Mr. Jankowski’s son slid a hand across his balding head and down to his eyebrows. His children – two teenagers – were sprawled across the lobby couch, disinterestedly tapping at their phones.
“How did you lose him?” he asked. “Again?”
Mr. Jankowski’s son sighed. They all knew where he’d gone.
“Should I call the prison?” asked his wife.
The son nodded. Carol went in the back to fetch her coat.
#
“How’s business?” Carol asked.
“Better every day,” said Andy. Carol had known him in high school. Andy had been popular, played football and wrestled; in his mid-30’s now, he still took care of himself. She had been bookish and serious, then. They had circled different orbits.
“Yeah, well there’s a sucker born every minute,” she said.
“Suckers?” he looked genuinely hurt. “My clientele – our clientele - has an intense interest in the field of paranormal science. They come here to experience it firsthand.”
“Right.”
“A hundred years, Carol,” he smiled. “A hundred years of energy is stored in this old prison.” He thumped his fist against one of the gray bricks. “That’s Indiana limestone. Porous as hell. Soaks up everything that’s ever happened here, all the spiritual energy. Records it. Stores it. And now and again plays it back, just as good as playing a record.”
“Great,” she said. When she had gone away to Bowling Green for college, he’d stayed behind to do what his father did, what all their fathers had done: work at the prison. That was before it closed. She hadn’t heard much about him since, just that he’d married and divorced a girl who graduated a few years after Carol. They had a couple kids.

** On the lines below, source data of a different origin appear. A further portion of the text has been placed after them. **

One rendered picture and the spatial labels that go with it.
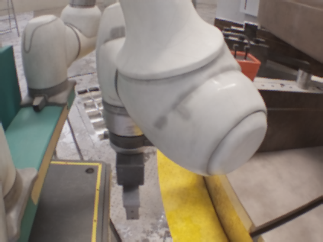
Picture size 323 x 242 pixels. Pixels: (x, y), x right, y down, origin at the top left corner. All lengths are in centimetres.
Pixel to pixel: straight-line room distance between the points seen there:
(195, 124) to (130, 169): 25
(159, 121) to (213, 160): 5
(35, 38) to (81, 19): 20
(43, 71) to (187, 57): 61
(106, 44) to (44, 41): 43
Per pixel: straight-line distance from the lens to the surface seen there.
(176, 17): 19
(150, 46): 19
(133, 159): 42
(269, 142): 133
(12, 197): 46
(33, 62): 76
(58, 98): 79
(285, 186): 122
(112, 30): 32
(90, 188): 103
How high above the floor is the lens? 109
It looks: 33 degrees down
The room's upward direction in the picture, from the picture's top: 4 degrees clockwise
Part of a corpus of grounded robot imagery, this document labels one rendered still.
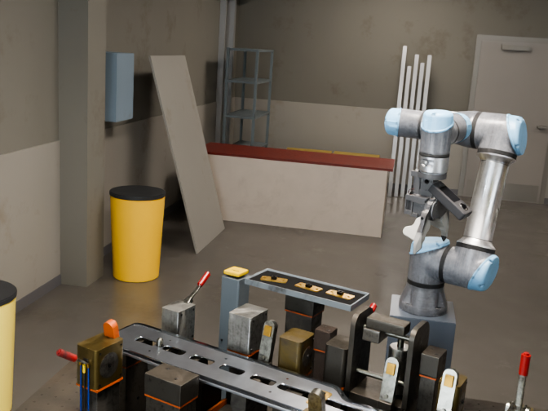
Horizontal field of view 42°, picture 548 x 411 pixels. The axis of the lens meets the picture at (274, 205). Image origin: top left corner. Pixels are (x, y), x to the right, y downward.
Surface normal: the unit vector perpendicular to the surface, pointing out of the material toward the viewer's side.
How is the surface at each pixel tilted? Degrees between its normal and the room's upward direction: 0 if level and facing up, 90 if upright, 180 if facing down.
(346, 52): 90
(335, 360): 90
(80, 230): 90
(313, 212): 90
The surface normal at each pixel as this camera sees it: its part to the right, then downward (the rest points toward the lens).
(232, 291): -0.51, 0.16
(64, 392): 0.07, -0.97
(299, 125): -0.19, 0.21
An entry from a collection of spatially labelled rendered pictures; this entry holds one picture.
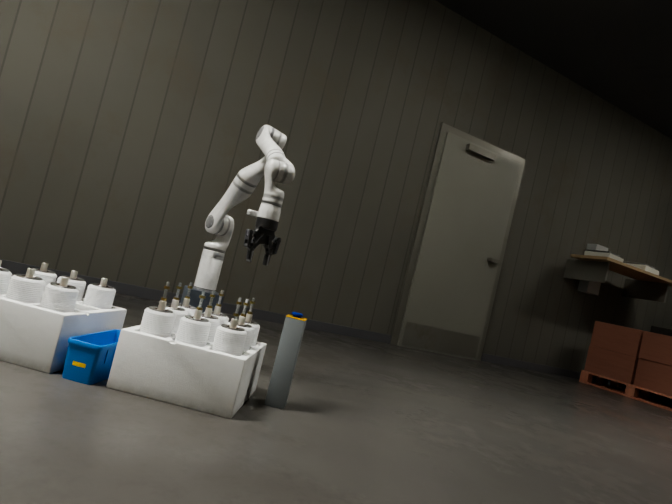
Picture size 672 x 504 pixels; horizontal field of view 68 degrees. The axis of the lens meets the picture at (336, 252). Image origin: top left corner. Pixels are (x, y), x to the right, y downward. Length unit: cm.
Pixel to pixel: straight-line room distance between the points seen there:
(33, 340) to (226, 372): 59
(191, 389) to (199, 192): 260
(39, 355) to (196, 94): 276
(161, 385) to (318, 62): 342
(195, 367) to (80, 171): 259
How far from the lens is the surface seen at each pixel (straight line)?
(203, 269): 214
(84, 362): 170
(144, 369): 165
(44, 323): 176
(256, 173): 205
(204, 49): 424
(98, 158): 398
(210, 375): 159
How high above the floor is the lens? 48
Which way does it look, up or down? 3 degrees up
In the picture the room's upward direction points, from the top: 14 degrees clockwise
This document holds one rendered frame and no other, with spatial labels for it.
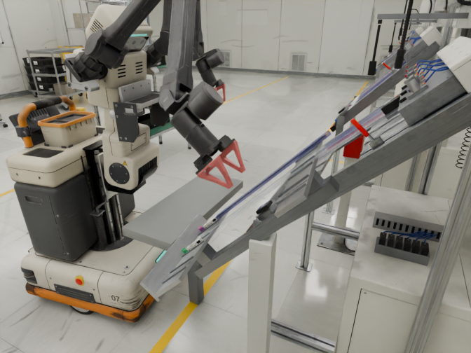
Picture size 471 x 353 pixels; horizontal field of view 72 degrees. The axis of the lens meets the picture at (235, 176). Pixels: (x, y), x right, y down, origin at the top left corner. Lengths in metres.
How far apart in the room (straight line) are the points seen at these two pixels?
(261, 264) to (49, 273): 1.22
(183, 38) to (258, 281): 0.65
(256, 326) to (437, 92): 0.77
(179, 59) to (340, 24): 9.05
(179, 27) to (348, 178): 0.59
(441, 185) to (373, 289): 1.50
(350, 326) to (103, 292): 1.07
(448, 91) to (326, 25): 9.03
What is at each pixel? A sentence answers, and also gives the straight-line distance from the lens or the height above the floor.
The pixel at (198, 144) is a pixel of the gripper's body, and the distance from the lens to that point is 0.75.
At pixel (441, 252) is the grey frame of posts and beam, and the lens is 0.98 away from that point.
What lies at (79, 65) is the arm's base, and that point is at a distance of 1.28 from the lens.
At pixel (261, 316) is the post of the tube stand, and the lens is 0.99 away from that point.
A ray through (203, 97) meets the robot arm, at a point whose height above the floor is 1.17.
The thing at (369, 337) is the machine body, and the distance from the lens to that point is 1.26.
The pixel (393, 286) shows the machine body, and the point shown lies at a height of 0.62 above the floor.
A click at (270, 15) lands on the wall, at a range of 10.34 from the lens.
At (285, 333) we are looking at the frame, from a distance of 1.31.
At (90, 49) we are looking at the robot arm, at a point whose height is 1.25.
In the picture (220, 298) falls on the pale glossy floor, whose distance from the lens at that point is 1.85.
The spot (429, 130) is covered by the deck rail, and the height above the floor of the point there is 1.10.
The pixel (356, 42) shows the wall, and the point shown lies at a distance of 9.75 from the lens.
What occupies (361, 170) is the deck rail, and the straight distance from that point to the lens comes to 0.93.
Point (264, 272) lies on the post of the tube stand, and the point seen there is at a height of 0.74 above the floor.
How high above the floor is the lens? 1.32
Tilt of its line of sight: 25 degrees down
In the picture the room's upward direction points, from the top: straight up
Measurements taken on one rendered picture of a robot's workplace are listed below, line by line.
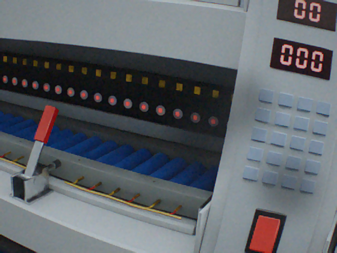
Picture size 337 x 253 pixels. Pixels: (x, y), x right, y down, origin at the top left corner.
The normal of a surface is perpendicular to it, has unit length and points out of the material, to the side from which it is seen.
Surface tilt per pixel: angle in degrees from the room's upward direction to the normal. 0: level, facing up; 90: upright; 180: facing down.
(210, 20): 106
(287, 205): 90
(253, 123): 90
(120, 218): 16
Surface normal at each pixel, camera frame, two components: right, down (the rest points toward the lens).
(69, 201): 0.08, -0.95
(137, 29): -0.43, 0.24
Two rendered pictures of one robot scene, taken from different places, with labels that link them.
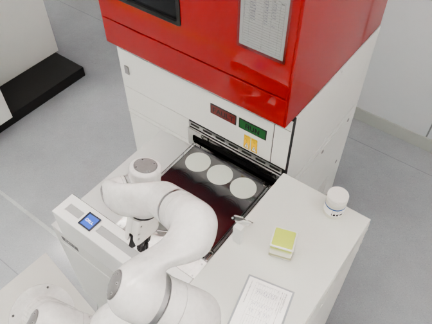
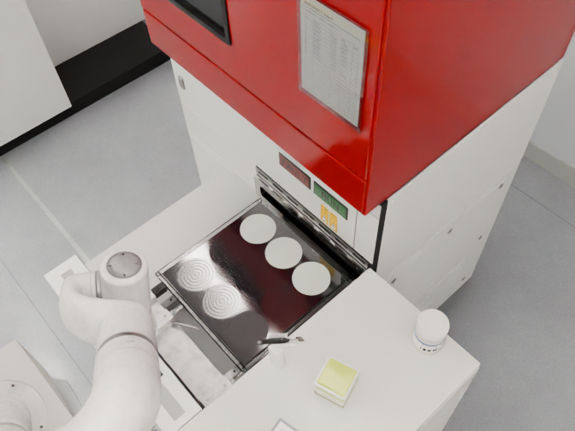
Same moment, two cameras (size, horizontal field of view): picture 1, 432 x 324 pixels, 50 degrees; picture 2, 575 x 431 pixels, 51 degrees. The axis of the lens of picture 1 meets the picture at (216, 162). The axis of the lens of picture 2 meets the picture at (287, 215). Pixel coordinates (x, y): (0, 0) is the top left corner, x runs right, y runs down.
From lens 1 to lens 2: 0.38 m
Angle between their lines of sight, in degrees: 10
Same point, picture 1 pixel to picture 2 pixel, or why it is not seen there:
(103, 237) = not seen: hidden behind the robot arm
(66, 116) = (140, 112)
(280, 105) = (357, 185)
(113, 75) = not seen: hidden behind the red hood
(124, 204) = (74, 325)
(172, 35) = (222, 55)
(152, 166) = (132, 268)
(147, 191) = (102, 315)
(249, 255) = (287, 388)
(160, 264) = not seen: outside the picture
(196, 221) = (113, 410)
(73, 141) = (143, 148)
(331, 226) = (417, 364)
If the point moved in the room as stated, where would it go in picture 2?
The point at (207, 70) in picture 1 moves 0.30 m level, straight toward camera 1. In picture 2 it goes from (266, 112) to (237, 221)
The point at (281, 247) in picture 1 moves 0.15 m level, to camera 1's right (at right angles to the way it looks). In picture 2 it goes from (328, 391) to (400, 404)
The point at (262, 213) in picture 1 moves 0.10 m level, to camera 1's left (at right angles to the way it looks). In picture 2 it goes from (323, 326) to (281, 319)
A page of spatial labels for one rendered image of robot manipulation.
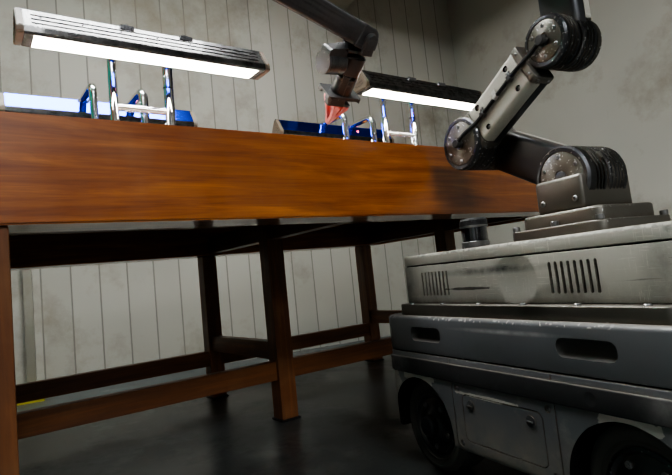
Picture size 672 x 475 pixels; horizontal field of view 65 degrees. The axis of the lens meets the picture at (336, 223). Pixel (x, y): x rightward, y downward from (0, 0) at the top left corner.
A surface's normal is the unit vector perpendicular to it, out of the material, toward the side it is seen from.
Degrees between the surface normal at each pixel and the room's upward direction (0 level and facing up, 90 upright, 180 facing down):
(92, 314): 90
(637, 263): 90
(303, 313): 90
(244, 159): 90
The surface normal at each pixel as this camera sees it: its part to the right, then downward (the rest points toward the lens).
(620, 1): -0.89, 0.05
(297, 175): 0.58, -0.14
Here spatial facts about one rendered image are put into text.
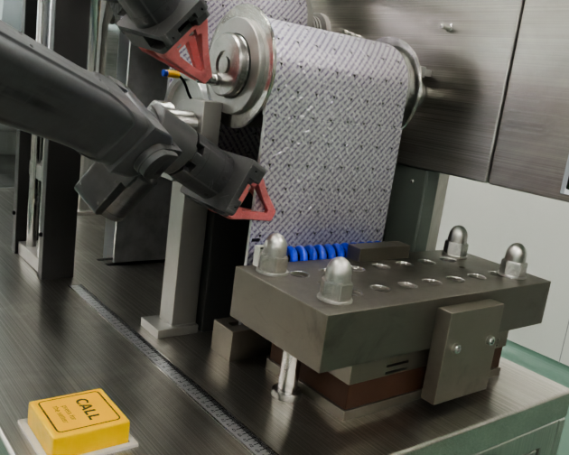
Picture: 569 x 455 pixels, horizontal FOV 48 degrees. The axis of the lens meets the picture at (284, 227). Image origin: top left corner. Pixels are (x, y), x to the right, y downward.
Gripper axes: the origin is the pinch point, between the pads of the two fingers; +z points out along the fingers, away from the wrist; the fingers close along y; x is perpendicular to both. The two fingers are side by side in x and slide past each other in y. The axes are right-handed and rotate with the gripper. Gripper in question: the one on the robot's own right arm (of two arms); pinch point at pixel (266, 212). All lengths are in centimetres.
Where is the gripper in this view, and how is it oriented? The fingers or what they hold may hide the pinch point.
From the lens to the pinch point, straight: 78.2
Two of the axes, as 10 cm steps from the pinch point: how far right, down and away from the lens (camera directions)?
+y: 6.1, 2.6, -7.5
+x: 4.9, -8.6, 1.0
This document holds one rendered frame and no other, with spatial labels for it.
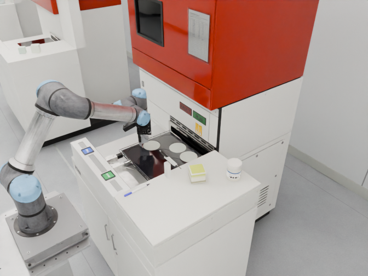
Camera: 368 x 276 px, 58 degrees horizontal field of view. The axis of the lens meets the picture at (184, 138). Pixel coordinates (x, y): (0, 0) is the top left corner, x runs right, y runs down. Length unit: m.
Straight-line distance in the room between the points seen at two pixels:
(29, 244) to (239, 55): 1.28
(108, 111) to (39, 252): 0.66
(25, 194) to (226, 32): 1.11
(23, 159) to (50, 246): 0.40
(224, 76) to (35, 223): 1.09
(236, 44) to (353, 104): 1.59
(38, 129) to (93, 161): 0.40
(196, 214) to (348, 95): 1.91
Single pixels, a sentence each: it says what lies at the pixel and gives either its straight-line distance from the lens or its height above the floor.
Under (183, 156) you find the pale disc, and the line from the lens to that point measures 1.90.
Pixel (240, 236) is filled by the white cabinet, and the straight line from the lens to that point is 1.84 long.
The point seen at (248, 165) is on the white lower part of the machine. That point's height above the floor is 0.71.
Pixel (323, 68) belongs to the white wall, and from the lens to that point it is 3.08.
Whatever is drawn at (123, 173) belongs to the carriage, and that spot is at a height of 0.88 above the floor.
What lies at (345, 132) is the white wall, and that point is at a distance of 3.14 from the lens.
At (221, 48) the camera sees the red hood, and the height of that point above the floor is 1.54.
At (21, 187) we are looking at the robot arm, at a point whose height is 1.11.
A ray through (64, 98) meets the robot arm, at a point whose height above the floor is 1.43.
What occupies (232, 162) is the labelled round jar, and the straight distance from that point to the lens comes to 1.61.
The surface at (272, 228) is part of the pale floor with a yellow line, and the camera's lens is 2.79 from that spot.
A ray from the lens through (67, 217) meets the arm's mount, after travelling 1.67.
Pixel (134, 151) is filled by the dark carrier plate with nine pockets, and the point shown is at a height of 0.90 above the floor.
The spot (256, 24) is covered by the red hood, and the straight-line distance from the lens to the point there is 1.71.
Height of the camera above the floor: 2.05
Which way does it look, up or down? 34 degrees down
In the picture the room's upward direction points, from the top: straight up
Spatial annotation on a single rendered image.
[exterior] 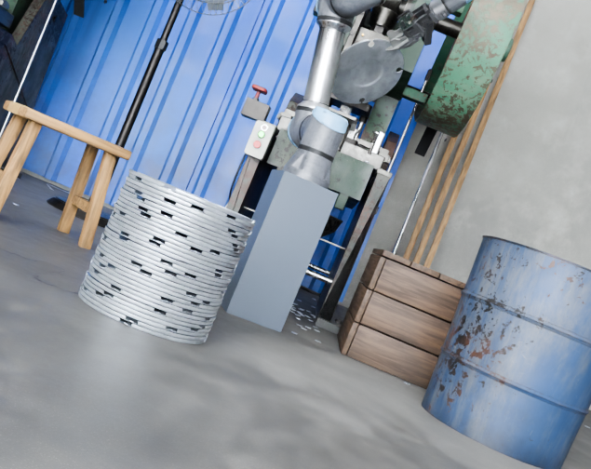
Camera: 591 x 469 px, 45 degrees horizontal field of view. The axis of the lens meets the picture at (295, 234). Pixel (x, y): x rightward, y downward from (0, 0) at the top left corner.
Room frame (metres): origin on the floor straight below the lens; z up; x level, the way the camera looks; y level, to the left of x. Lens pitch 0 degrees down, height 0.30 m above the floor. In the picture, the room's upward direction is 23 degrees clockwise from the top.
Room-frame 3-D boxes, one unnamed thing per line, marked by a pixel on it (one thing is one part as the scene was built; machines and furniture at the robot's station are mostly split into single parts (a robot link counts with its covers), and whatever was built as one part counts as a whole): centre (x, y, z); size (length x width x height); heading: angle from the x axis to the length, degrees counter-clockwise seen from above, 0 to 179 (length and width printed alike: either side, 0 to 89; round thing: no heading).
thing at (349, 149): (3.01, 0.00, 0.68); 0.45 x 0.30 x 0.06; 88
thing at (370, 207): (3.14, -0.27, 0.45); 0.92 x 0.12 x 0.90; 178
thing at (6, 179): (2.20, 0.77, 0.16); 0.34 x 0.24 x 0.34; 128
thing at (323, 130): (2.21, 0.04, 0.62); 0.13 x 0.12 x 0.14; 21
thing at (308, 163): (2.20, 0.04, 0.50); 0.15 x 0.15 x 0.10
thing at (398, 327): (2.41, -0.47, 0.18); 0.40 x 0.38 x 0.35; 178
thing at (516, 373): (1.88, -0.67, 0.24); 0.42 x 0.42 x 0.48
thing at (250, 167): (3.16, 0.27, 0.45); 0.92 x 0.12 x 0.90; 178
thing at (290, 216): (2.20, 0.04, 0.23); 0.18 x 0.18 x 0.45; 15
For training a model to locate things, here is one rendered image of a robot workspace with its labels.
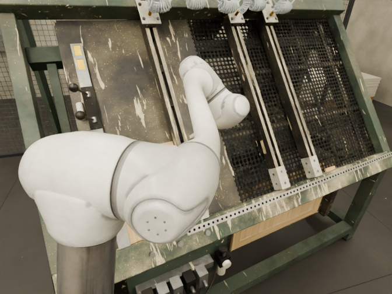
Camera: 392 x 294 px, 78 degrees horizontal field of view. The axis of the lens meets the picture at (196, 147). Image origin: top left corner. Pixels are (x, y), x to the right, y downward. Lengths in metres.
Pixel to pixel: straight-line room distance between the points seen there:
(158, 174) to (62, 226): 0.18
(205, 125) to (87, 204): 0.32
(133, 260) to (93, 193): 0.80
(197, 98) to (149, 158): 0.36
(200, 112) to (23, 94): 0.83
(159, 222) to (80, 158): 0.15
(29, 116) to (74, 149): 0.82
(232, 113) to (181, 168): 0.51
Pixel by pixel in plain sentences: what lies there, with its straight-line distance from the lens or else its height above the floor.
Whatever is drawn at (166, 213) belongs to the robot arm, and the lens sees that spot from 0.31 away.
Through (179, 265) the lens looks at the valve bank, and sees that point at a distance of 1.27.
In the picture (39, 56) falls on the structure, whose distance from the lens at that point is 1.41.
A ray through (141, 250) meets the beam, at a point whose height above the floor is 0.89.
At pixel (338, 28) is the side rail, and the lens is 2.33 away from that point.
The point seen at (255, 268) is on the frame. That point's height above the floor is 0.18.
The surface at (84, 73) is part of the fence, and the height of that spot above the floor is 1.52.
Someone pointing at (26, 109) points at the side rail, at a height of 1.41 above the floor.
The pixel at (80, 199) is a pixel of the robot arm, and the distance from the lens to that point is 0.40.
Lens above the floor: 1.80
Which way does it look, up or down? 30 degrees down
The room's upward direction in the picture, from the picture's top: 1 degrees clockwise
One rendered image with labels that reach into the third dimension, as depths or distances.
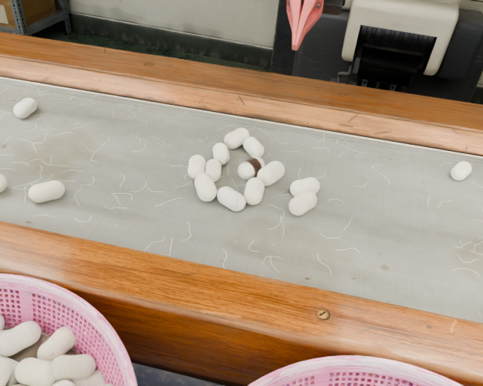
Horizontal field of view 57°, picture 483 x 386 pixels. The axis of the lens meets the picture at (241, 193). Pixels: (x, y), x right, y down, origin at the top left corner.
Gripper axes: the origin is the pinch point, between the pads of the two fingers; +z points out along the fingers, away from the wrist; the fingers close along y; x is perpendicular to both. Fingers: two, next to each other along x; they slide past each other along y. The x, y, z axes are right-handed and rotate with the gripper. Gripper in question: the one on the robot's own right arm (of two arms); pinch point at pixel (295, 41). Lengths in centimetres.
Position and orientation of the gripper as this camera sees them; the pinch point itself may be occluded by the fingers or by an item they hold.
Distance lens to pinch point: 58.6
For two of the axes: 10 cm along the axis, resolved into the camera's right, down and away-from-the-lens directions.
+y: 9.7, 1.9, -1.3
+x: 1.0, 2.0, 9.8
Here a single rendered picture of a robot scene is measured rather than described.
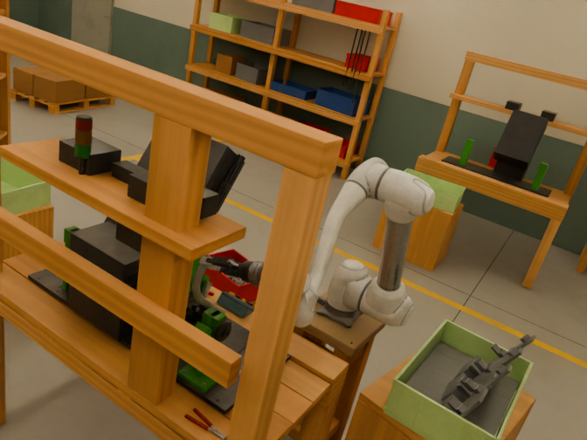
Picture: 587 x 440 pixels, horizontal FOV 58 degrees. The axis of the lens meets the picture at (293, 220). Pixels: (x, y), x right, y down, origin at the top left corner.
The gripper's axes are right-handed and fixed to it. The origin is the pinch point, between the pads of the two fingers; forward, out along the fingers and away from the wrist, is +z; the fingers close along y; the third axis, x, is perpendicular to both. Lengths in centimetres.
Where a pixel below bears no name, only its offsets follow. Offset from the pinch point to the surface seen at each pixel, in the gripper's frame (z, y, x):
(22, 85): 596, -155, -258
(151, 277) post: -6.8, 28.9, 19.2
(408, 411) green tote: -65, -67, 18
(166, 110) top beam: -20, 65, -16
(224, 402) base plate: -17.7, -18.8, 42.0
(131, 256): 22.6, 14.8, 9.1
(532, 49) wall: -14, -323, -462
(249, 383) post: -42, 10, 37
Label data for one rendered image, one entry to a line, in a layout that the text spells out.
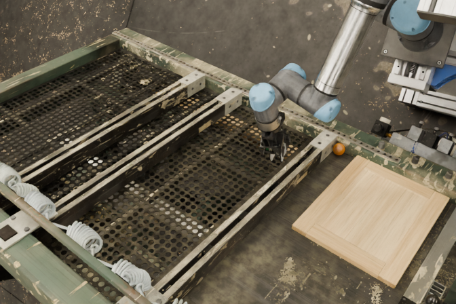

“So what brings you here? Looking for an excursion for your inmates?”
“Patients,” she said.
“If you say so,” he laughed. “We have group rates, you know.”
“No. It’s Mr. Jankowski.”
Andy reached for a walkie-talkie. “I better warn my guides; last time a tour group ran right into him, wandering around B Block. Scared the crap out of them. My guide almost quit.”
He talked on the walkie, told them to be on the lookout. “Let’s go see if we can find him before a customer has a heart attack.”
“Come on,” she said. “From seeing an old man?”
He shrugged.
He led her into the old cell block. The other times he’d just sent one of his staff members with her. But it was Friday night; they all had tour groups. Other than the bars and the liquor stores, nobody did as much Friday night business as Andy.
“Never thought you’d end up back here, back in Anderson,” he said when they got to C Block. Catching her expression, he added, “I just mean I thought once someone escaped…”
“Yeah well,” she said. “It wasn’t exactly in my hands.”
She was two years into her program when the prison closed, hurling the town into a withering chaos. For a century it had existed only to serve the prison, and without it, no one knew what to do. Including her father, who tried drinking for a year, then gave up and left town. Carol had to abandon college to support her mother. She cleaned bedpans at Garden Terrace, the only job she could find. That had been fifteen years before. Fifteen years of Friday night bedpans in a small Ohio town.
“Why do you think he does it?” asked Andy after another hour of searching.
“Who?”
“Your patient. Why do you think he comes back here?”
“Talking to his ghosts, I guess.”
“I thought you didn’t believe in ghosts,” he said.
“Well, it was a joke,” she said; “I didn’t mean – not actual –”
His laugh echoed warmly in the cold cellblock. They walked.
“I have this theory,” she said, “About why.”
“Tell me,” he said.
“The brain, when it gets confused, like it does in old age, reverts to old patterns, to familiar territory. He probably worked here once. Or maybe he was a ‘guest.’ And so he came back.”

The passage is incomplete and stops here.